• **To do**: Would you quote the material below from its first line through the line containing "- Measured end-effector", exactly and with both ends included?

[Start of section]

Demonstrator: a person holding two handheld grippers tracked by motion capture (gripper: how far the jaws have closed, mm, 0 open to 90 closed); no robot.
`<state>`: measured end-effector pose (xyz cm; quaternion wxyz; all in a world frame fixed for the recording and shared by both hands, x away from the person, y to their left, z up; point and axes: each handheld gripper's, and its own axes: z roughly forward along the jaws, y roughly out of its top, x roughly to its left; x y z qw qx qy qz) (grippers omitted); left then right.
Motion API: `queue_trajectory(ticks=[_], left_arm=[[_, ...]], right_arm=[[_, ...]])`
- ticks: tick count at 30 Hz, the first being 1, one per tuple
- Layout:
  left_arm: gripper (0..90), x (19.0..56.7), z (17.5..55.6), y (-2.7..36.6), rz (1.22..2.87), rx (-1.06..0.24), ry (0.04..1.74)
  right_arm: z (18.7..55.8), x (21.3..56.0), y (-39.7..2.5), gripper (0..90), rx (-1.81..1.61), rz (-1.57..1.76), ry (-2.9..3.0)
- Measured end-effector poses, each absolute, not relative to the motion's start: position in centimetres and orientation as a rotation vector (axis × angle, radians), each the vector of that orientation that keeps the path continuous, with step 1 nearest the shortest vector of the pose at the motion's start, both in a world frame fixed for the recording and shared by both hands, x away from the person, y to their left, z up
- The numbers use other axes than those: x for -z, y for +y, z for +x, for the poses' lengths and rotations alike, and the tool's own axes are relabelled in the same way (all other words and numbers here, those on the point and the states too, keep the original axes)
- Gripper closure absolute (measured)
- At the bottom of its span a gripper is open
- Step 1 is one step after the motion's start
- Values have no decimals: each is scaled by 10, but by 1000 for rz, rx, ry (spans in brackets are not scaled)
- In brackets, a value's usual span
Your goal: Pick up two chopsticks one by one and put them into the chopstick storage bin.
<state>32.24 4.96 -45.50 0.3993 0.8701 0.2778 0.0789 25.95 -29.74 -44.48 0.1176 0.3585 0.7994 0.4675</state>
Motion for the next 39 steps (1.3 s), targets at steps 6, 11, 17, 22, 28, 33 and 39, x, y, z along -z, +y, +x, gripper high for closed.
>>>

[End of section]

• **Task output**:
Demonstrator: a person holding two handheld grippers tracked by motion capture (gripper: how far the jaws have closed, mm, 0 open to 90 closed); no robot.
`<state>`: measured end-effector pose (xyz cm; quaternion wxyz; all in a world frame fixed for the recording and shared by both hands, x away from the person, y to their left, z up; point and axes: each handheld gripper's, and its own axes: z roughly forward along the jaws, y roughly out of its top, x roughly to its left; x y z qw qx qy qz) (grippers omitted); left then right.
Motion API: `queue_trajectory(ticks=[_], left_arm=[[_, ...]], right_arm=[[_, ...]])`
- ticks: tick count at 30 Hz, the first being 1, one per tuple
- Layout:
  left_arm: gripper (0..90), x (19.0..56.7), z (17.5..55.6), y (-2.7..36.6), rz (1.22..2.87), rx (-1.06..0.24), ry (0.04..1.74)
  right_arm: z (18.7..55.8), x (21.3..56.0), y (-39.7..2.5), gripper (0..90), rx (-1.81..1.61), rz (-1.57..1.76), ry (-2.9..3.0)
- Measured end-effector poses, each absolute, not relative to the motion's start: position in centimetres and orientation as a rotation vector (axis × angle, radians), each the vector of that orientation that keeps the path continuous, with step 1 nearest the shortest vector of the pose at the motion's start, both in a world frame fixed for the recording and shared by both hands, x away from the person, y to their left, z up

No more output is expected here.